Begin at the line below that has "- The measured" and stop after the line that has "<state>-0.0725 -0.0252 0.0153". Please restate only those lines, word for word.

================================

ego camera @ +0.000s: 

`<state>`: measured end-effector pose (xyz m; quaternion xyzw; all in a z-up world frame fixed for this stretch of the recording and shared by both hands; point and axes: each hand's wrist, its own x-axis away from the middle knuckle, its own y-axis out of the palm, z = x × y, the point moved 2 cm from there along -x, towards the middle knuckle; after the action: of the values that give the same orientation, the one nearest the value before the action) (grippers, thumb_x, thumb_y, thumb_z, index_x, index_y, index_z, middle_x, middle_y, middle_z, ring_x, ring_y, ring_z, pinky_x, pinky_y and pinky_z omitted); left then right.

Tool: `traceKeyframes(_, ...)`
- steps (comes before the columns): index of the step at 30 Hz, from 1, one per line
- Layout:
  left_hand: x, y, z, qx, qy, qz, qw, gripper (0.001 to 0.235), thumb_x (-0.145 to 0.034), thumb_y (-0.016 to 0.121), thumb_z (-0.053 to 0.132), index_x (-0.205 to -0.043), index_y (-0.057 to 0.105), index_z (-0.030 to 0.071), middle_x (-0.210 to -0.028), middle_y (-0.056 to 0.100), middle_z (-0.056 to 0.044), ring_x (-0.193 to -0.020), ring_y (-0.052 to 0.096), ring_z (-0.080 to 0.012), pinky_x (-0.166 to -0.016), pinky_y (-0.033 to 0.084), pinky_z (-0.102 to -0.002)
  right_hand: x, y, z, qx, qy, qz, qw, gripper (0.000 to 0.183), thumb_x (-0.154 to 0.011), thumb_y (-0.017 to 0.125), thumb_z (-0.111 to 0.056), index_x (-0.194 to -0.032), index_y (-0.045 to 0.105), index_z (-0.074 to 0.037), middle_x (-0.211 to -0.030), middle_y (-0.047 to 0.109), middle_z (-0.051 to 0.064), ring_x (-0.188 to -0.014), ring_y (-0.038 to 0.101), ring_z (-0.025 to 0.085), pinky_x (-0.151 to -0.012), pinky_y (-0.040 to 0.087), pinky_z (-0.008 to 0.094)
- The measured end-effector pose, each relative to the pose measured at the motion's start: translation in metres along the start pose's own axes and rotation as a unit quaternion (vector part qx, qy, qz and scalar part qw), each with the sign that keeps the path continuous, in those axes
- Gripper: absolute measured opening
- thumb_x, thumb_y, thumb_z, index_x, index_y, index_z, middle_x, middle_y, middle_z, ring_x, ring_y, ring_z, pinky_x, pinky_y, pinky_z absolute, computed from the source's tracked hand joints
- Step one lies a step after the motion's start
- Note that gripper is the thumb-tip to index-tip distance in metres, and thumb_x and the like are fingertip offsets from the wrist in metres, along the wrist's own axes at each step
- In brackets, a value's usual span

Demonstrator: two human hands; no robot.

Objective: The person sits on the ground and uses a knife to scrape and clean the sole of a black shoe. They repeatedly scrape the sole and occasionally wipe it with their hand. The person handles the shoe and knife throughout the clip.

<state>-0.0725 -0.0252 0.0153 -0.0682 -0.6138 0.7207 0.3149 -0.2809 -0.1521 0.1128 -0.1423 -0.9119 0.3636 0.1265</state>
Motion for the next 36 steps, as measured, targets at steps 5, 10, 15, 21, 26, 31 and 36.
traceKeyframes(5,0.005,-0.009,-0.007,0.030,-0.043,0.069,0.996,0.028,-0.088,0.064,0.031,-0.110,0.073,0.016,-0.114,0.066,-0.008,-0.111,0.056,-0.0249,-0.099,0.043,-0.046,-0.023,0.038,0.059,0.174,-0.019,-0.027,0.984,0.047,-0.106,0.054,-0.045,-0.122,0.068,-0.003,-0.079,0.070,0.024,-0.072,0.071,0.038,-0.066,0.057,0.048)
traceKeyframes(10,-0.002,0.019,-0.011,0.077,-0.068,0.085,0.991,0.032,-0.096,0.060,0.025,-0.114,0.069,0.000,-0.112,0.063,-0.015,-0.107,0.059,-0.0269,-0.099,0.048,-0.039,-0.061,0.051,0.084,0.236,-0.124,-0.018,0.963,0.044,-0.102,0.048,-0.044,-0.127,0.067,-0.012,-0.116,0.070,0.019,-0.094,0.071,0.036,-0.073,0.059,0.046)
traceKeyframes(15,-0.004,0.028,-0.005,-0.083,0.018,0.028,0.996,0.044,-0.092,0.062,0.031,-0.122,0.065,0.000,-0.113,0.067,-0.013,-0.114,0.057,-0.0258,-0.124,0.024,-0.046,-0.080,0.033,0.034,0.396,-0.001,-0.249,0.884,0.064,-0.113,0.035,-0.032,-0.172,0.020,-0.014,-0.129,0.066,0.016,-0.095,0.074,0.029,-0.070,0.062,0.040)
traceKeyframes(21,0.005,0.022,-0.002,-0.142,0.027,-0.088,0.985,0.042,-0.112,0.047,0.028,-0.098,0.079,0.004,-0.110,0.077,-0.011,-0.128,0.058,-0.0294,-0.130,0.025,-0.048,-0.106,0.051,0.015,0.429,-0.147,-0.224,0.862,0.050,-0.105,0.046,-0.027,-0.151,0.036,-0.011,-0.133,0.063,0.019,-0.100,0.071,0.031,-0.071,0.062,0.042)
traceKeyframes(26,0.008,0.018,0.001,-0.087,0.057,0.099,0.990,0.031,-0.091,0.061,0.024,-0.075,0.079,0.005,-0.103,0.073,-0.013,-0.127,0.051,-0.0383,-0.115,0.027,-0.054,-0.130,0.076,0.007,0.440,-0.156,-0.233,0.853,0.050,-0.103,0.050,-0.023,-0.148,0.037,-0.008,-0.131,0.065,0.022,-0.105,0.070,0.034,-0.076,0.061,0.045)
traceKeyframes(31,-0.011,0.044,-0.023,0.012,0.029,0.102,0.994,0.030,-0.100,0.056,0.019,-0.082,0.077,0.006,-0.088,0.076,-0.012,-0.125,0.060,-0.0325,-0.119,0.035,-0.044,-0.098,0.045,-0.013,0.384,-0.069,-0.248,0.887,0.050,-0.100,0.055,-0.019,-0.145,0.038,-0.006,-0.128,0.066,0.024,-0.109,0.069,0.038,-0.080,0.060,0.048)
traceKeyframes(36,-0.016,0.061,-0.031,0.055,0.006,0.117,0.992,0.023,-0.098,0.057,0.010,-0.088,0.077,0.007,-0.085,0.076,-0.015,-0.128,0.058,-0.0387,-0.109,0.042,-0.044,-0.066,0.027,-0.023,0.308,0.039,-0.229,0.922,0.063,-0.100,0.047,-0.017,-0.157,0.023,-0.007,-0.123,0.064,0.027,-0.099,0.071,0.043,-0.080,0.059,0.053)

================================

> [Task result]
- The measured end-effector pose, each relative to the pose measured at the motion's start: translation in metres along the start pose's own axes and rotation as a unit quaternion (vector part qx, qy, qz and scalar part qw), each with the sign that keeps the path continuous, in those axes
- Gripper: absolute measured opening
- thumb_x, thumb_y, thumb_z, index_x, index_y, index_z, middle_x, middle_y, middle_z, ring_x, ring_y, ring_z, pinky_x, pinky_y, pinky_z absolute, computed from the source's tracked hand joints
- Step one lies a step after the motion's start
- Note that gripper is the thumb-tip to index-tip distance in metres, and thumb_x and the like are fingertip offsets from the wrist in metres, along the wrist's own axes at each step
- In brackets, a value's usual span

Demonstrator: two human hands; no robot.

Objective: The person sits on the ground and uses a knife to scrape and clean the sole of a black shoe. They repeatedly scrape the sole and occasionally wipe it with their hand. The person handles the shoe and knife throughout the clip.

<state>-0.0725 -0.0252 0.0153 -0.0682 -0.6138 0.7207 0.3149 -0.2809 -0.1521 0.1128 -0.1423 -0.9119 0.3636 0.1265</state>

The work on this exercise is done.